What does it mean for the license to say "within the US"?

Does this mean this software cannot be used outside the US?

dragonwriter

4 hours ago

> What does it mean for the license to say "within the US"?

It means exactly what it says; you have to read the whole thing (or at least the two sentences before the CC 1.0 Universal text, which is the operative mechanism by which the second sentence is effected), not a fraction of the first sentence.

> Does this mean this software cannot be used outside the US?

No. The license explains two things:

(1) Without any license, this is automatically public domain in the US because it is a federal government work.

(2) The federal government (as the owner of the copyright at creation outside the United States, at least anywhere that applies the common rules underlying the Berne Convention) waives copyright worldwide, and does so via the CC 1.0 Universal declaration (the text of which is then included.)
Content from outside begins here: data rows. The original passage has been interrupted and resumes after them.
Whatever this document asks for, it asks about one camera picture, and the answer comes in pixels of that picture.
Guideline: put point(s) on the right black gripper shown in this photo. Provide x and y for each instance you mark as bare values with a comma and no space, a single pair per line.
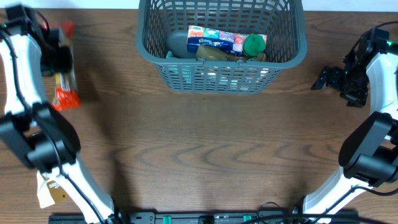
333,78

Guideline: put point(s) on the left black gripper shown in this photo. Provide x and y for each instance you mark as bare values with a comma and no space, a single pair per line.
68,61

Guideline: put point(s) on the spaghetti pasta packet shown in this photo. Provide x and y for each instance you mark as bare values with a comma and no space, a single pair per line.
66,94

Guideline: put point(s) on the green lid jar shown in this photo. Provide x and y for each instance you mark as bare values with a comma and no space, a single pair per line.
254,44

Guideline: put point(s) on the white tan pouch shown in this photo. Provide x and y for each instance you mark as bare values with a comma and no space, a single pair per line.
49,192

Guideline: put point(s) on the colourful tissue pack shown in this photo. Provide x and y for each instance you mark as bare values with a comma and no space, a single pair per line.
231,43

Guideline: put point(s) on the gold foil snack bag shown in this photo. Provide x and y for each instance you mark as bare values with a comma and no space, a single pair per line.
214,54

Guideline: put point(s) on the teal snack packet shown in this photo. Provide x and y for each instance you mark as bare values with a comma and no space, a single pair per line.
186,72

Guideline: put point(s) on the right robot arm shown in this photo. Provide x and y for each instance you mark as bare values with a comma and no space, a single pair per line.
368,156

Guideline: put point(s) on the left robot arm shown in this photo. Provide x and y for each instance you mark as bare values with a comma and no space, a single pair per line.
38,135

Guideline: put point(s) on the grey plastic basket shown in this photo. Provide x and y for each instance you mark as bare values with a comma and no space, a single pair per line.
163,26

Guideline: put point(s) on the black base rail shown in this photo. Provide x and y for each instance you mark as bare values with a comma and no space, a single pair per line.
200,218

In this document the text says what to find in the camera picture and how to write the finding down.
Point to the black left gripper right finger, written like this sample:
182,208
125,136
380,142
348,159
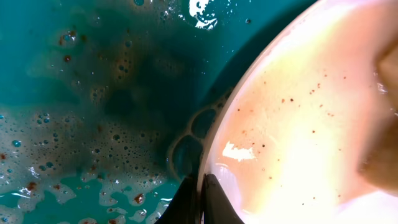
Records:
215,205

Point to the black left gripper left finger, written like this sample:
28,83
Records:
182,208

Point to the white plate with sauce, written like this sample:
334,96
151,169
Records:
288,143

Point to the green yellow sponge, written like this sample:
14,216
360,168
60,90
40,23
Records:
379,166

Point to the teal plastic tray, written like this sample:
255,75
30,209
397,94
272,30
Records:
106,105

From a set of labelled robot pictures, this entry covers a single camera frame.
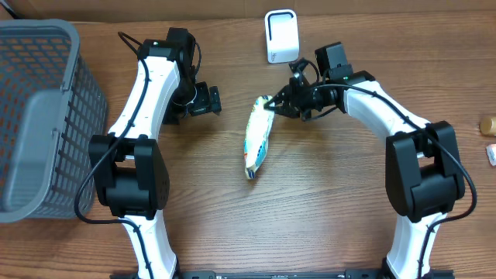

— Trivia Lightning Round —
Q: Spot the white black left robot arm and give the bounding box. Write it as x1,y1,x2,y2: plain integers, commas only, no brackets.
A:
83,27,222,278

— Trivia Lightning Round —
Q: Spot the white tube with gold cap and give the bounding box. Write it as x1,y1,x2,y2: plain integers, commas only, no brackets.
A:
479,116,496,136

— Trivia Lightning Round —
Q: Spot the grey mesh basket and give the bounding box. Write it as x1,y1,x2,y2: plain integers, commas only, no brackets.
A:
1,19,108,223

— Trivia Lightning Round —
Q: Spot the small orange white box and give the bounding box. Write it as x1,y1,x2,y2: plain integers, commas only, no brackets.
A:
486,144,496,167

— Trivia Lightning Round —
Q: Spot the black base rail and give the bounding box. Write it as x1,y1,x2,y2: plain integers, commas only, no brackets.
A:
110,267,455,279

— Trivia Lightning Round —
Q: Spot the yellow snack bag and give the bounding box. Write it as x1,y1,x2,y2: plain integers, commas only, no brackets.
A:
243,95,275,180

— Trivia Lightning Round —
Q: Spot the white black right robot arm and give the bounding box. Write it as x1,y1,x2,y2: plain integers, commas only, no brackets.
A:
264,42,465,278

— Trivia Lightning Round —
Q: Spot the white barcode scanner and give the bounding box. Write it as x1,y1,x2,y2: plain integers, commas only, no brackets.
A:
264,9,300,64

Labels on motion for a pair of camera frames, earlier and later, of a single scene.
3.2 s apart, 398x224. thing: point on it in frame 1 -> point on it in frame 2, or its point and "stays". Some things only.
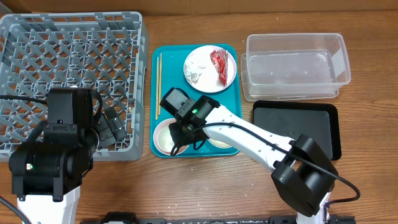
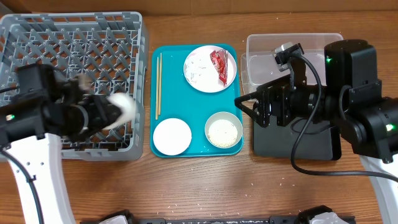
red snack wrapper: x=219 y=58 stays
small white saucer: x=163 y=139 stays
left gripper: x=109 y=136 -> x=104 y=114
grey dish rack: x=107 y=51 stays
So, it is, to the extent that this is legally possible, copyright-free globally.

jandrewrogers

3 hours ago

Some countries don't recognize the concept of Public Domain works. In the US, many government works are Public Domain as a matter of law. This creates complications internationally in those countries that don't recognize the legitimacy of Public Domain as a legal concept. Nonetheless, the US still wants to make it available internationally.
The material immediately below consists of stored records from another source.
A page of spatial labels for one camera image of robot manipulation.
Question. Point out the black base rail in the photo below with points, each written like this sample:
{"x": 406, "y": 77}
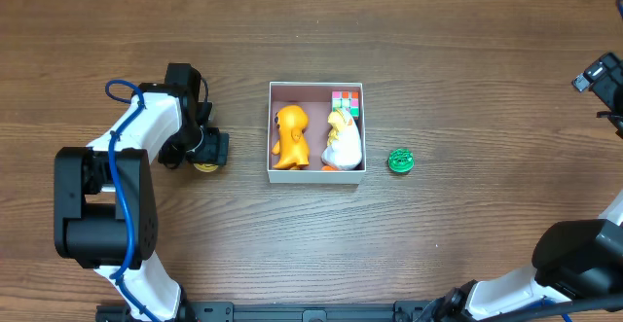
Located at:
{"x": 229, "y": 312}

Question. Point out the white box pink interior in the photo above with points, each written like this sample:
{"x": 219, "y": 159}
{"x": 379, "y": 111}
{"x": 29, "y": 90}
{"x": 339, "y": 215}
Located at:
{"x": 316, "y": 101}

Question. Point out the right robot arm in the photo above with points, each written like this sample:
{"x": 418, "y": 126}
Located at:
{"x": 576, "y": 266}

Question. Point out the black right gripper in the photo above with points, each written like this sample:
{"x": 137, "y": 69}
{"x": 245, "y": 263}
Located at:
{"x": 609, "y": 89}

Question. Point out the gold lattice wheel toy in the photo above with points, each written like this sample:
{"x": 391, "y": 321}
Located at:
{"x": 205, "y": 167}

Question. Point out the green lattice wheel toy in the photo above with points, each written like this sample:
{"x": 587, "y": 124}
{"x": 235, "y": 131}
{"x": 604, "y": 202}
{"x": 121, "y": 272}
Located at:
{"x": 401, "y": 161}

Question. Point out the orange dinosaur toy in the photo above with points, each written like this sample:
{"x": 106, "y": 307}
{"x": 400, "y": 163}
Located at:
{"x": 291, "y": 121}

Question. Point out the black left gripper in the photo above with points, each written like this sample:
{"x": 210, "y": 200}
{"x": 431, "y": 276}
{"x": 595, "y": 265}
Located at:
{"x": 214, "y": 146}

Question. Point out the multicoloured puzzle cube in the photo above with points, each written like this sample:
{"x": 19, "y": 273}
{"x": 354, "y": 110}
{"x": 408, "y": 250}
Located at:
{"x": 348, "y": 100}

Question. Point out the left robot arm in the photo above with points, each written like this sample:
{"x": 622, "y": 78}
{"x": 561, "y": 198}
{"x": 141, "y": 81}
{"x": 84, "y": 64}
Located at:
{"x": 105, "y": 213}

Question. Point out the white plush duck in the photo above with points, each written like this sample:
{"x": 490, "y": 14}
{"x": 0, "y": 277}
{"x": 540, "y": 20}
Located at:
{"x": 344, "y": 147}
To satisfy these conflicting requirements, the US government places it in the Public Domain in the US to satisfy US law. Additionally, they make it available internationally under a license that approximates the intent of Public Domain while still being recognized as a legally valid thing.

ronbenton

4 hours ago

Good question. Copyright laws are country-specific, right? So perhaps it is just trying to be clear that there is no license being asserted outside of the US.

dragonwriter

3 hours ago

Licenses are offered or granted (they are permissions from the copyright holder), not asserted.

bickfordb

4 hours ago

Surprised to learn we still have an IRS

ok123456

5 hours ago

Why would I want to use this over Prolog/Datalog?

NoahZuniga

4 hours ago

Because prolog/datalog don't offer a list of questions that you can ask based on context to calculate someone's US taxes.

ok123456

4 hours ago

That's the database you consult(). Doing income taxes is well-suited to traditional logic programming.

akerl_

4 hours ago

This is a bit like asking "why would I use my car's schematics instead of a wrench".

This is the rules engine's details. You could use it to build the logic and traversal in whatever language you like.

nerdponx

2 hours ago

I think they're asking why you would build a rules engine and fact graph instead of "just" encoding it in Datalog.